Instructions for the task: Find how many lines in the material below hold the word "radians". Reply with that figure alone.

Information supplied:
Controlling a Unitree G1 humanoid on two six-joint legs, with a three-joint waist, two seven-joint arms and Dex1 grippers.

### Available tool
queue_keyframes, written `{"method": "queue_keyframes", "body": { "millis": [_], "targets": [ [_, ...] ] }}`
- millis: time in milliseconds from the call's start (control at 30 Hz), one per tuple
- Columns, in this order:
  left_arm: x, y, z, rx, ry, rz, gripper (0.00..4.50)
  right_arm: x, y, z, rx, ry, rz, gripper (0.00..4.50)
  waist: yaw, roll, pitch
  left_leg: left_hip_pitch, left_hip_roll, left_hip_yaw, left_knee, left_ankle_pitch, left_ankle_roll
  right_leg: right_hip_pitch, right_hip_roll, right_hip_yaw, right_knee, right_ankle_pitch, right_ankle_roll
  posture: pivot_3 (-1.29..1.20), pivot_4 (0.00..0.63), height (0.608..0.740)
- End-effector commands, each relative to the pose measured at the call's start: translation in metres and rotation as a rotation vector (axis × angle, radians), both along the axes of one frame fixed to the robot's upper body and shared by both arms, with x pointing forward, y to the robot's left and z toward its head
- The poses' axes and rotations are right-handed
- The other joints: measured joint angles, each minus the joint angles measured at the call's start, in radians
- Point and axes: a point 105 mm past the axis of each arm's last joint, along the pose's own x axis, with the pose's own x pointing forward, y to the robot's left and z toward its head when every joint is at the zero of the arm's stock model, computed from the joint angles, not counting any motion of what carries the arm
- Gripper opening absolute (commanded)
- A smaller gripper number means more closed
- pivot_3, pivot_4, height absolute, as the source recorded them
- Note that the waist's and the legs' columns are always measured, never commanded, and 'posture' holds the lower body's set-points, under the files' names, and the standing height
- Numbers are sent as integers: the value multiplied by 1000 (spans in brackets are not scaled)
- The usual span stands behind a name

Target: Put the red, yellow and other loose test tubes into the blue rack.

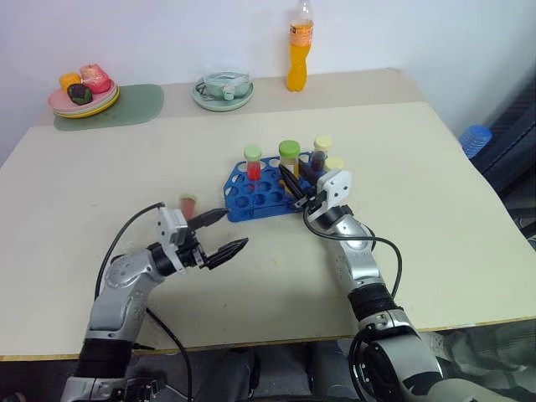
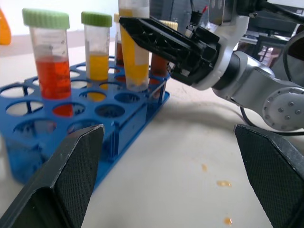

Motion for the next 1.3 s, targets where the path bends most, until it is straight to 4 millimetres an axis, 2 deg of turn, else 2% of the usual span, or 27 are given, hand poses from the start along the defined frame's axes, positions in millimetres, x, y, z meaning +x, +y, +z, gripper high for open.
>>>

Expected answer: 2